Harassment, Intimidation and Bullying
- Lenape Regional High School District
- Harassment, Intimidation and Bullying
All Lenape Regional High School District Schools Designated as NO PLACE FOR HATE for the 9th Consecutive Year
We take proactive measures to promote inclusive school environments and a sense of community and pride. Some examples of these proactive measures include Peer Leadership Training, School Climate Surveys, Cultural Proficiency Training, Leadership Academies, Anti-Bias Training, and our award-winning Step Up and ID Harassment, Intimidation, and Bullying (HIB) program.
Our “Upstander” Step-Up and ID program includes promotional posters proudly displayed in all four Lenape Regional High School District (LRHSD) schools as well as in the schools of our eight sending districts. These posters feature our students in their many academic and extracurricular roles and promote positive messages about the importance of being a supportive community across our entire district and all of our townships. The posters also link our Step Up and ID HIB program with our award-winning No Place for Hate program.

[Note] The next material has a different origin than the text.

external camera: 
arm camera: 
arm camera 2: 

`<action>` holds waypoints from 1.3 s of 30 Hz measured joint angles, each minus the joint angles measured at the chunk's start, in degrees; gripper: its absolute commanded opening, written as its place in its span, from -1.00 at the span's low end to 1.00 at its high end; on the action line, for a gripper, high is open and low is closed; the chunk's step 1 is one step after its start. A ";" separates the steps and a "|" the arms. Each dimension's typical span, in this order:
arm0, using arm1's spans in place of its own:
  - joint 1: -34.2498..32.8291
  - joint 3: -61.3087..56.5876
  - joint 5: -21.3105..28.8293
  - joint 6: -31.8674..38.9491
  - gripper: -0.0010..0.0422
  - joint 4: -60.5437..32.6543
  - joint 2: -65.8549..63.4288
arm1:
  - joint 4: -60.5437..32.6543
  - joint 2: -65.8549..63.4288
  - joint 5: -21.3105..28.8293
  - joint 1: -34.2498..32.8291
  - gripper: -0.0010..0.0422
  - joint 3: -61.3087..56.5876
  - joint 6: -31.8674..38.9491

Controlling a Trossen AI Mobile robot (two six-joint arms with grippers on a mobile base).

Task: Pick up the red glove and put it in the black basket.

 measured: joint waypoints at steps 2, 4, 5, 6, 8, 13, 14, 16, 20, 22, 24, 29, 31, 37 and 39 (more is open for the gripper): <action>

Our nationally recognized No Place for Hate program is rooted in the strong relationship each of our four schools has with the Anti-Defamation League (ADL). During the 2020-2021 school year, the LRHSD schools earned their No Place for Hate designation for the ninth consecutive year. The No Place for Hate program helps schools challenge anti-Semitism, racism, homophobia and all forms of bigotry. We use it as an umbrella for both existing and new programs that reduce bias and bullying.
In order to earn the No Place for Hate designation, each school must create at least three projects that challenge students to think more critically and engage in meaningful activities that explore the value of diversity and teach skills to stop bias and bullying. All four Lenape Regional High Schools completed the requirements to become No Place for Hate for another school year. Some of these projects include participation in the NJ Week of Respect, where at Cherokee, students engaged in facilitated discussions of the cultural appropriation issues surrounding the “Chiefs” mascot; Shawnee students created listening journals, in which they recorded and examined examples of respect and disrespect in the media and on social media; Lenape’s Peer Trainers conducted Social Injustice lessons for their classmates; and Seneca created a Story Corps initiative that encouraged students to have difficult conversations with both peers and family. Additionally, students and staff from all four schools virtually attended our fall Youth Leadership Conference and used the resources provided at the conference to continue the conversation back at school.
The LRHSD schools are part of nearly 230 across eastern PA, southern NJ and DE currently participating in the No Place for Hate program. The LRHSD still has the distinction of being the first complete No Place for Hate school district in New Jersey.